Aim of the task. Drop the images, then output the listing exactly.

Data excerpt.
^^^^^^^^
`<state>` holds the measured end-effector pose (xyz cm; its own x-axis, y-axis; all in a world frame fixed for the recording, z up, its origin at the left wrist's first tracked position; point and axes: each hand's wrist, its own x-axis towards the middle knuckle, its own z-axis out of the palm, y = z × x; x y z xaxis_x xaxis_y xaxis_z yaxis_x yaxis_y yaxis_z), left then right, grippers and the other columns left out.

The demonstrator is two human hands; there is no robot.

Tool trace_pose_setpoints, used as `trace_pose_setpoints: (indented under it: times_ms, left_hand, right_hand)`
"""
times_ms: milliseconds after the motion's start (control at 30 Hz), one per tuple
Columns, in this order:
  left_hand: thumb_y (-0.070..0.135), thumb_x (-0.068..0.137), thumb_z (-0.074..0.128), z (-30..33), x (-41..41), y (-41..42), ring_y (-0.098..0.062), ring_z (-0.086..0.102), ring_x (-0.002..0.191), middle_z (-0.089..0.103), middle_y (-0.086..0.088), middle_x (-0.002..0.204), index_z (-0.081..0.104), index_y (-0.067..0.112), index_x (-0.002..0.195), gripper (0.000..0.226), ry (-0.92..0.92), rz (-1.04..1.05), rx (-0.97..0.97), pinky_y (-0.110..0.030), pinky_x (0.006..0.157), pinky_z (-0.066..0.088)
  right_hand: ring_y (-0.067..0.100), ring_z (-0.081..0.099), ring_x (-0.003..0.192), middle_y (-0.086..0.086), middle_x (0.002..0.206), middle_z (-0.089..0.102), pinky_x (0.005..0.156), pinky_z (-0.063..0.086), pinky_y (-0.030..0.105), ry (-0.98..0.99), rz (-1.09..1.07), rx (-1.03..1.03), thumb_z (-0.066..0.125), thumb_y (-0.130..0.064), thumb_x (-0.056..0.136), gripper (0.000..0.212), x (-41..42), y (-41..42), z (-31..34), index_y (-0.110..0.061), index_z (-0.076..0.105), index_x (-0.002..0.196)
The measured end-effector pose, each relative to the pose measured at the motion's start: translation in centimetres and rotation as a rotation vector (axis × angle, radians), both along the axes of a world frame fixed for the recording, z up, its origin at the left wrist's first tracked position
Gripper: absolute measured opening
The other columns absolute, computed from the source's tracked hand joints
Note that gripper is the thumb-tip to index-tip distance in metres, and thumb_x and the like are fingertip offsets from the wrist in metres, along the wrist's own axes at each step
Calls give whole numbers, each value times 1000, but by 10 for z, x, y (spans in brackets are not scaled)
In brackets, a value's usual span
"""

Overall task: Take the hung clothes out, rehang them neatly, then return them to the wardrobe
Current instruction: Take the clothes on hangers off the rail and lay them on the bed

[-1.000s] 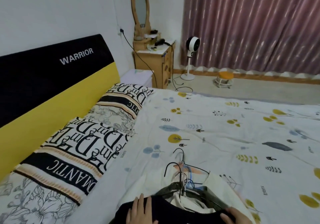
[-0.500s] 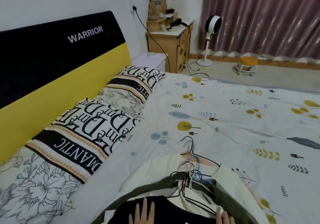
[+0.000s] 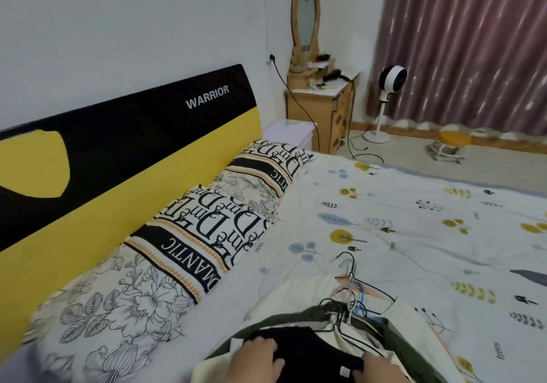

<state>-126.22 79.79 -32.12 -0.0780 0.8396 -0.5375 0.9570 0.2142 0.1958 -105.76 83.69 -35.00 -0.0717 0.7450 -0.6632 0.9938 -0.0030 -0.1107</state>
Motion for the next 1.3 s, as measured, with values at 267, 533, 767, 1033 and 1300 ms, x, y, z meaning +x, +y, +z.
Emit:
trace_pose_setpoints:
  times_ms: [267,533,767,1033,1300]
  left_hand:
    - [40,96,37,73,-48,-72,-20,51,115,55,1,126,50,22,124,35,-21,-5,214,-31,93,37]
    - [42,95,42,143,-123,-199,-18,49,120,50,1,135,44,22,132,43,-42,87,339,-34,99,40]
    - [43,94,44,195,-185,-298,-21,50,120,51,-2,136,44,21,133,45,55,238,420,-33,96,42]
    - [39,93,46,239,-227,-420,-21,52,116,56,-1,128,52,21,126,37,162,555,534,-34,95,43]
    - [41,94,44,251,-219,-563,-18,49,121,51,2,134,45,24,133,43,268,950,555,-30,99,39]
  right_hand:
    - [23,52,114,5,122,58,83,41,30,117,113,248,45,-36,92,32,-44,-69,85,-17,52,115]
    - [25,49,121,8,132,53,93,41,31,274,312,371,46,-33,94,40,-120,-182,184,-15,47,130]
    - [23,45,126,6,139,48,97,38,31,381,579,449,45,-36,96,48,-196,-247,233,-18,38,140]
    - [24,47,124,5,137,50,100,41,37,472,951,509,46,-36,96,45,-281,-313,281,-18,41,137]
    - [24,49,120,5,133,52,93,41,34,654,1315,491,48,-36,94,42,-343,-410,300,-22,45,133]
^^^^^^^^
Written solution.
`<state>` holds the measured end-effector pose (xyz cm; its own x-axis, y-axis; all in a world frame fixed for the recording, z up, its origin at the left wrist's first tracked position; point and axes: each hand's wrist, its own x-axis towards the middle knuckle, its own z-axis out of the palm, y = z × x; x y z xaxis_x xaxis_y xaxis_z yaxis_x yaxis_y yaxis_z), left then right, grippers and the other columns left out.

The demonstrator is two human hands; there is no robot.

Tool trace_pose_setpoints, used as `trace_pose_setpoints: (indented under it: times_ms, left_hand, right_hand)`
"""
times_ms: milliseconds after the motion's start (control at 30 Hz), one per tuple
Columns, in this order:
  left_hand: thumb_y (-0.070..0.135), thumb_x (-0.068..0.137), thumb_z (-0.074..0.128), z (-30..33), x (-41..41), y (-41..42), ring_y (-0.098..0.062), ring_z (-0.086..0.102), ring_x (-0.002..0.191), middle_z (-0.089..0.103), middle_y (-0.086..0.088), middle_x (-0.002..0.204), index_z (-0.081..0.104), index_y (-0.067..0.112), index_x (-0.002..0.195), gripper (0.000..0.226), ry (-0.92..0.92), rz (-1.04..1.05), rx (-0.97..0.97), pinky_y (-0.110..0.030), pinky_x (0.006..0.157), pinky_z (-0.066..0.088)
  right_hand: ring_y (-0.067..0.100), ring_z (-0.081..0.099), ring_x (-0.003..0.192), middle_y (-0.086..0.086), middle_x (0.002..0.206), middle_z (-0.089..0.102), pinky_x (0.005..0.156), pinky_z (-0.063..0.086), pinky_y (-0.030..0.105), ry (-0.98..0.99), rz (-1.09..1.07), rx (-1.03..1.03), thumb_z (-0.066..0.125), thumb_y (-0.130..0.064), thumb_x (-0.056..0.136), gripper (0.000..0.212), x (-41..42), y (-41..42), z (-31..34), index_y (-0.110..0.061), index_z (-0.076..0.105), index_x (-0.002..0.196)
The measured end-effector pose, each relative to the pose measured at the motion's start: translation in centimetres and rotation as a rotation vector (axis × angle, radians), both along the axes of a world frame fixed for the recording, z up, its origin at the left wrist's first tracked position
Gripper: absolute measured opening
The other columns absolute, computed from the source's tracked hand joints
Note that gripper is the thumb-tip to index-tip distance in metres, and thumb_x and the like are fingertip offsets from the wrist in metres, along the wrist's own axes at each step
Calls give whole numbers, each value times 1000, but by 10 for z, x, y (spans in brackets are not scaled)
In brackets, a value's usual span
"""

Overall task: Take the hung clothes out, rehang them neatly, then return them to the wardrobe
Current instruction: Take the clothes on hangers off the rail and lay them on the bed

[-1.000s] 
[-0.500s] 
[+0.000s] 

<state>-126.22 79.79 -32.12 -0.0780 0.8396 -0.5375 0.9570 0.2142 0.1958 -105.76 83.69 -35.00 -0.0717 0.7450 -0.6632 0.9938 -0.0030 -0.1107</state>
Motion for the next 1.3 s, as measured, with values at 267, 533, 767, 1033 and 1300 ms, x, y, z meaning +x, +y, +z.
Emit:
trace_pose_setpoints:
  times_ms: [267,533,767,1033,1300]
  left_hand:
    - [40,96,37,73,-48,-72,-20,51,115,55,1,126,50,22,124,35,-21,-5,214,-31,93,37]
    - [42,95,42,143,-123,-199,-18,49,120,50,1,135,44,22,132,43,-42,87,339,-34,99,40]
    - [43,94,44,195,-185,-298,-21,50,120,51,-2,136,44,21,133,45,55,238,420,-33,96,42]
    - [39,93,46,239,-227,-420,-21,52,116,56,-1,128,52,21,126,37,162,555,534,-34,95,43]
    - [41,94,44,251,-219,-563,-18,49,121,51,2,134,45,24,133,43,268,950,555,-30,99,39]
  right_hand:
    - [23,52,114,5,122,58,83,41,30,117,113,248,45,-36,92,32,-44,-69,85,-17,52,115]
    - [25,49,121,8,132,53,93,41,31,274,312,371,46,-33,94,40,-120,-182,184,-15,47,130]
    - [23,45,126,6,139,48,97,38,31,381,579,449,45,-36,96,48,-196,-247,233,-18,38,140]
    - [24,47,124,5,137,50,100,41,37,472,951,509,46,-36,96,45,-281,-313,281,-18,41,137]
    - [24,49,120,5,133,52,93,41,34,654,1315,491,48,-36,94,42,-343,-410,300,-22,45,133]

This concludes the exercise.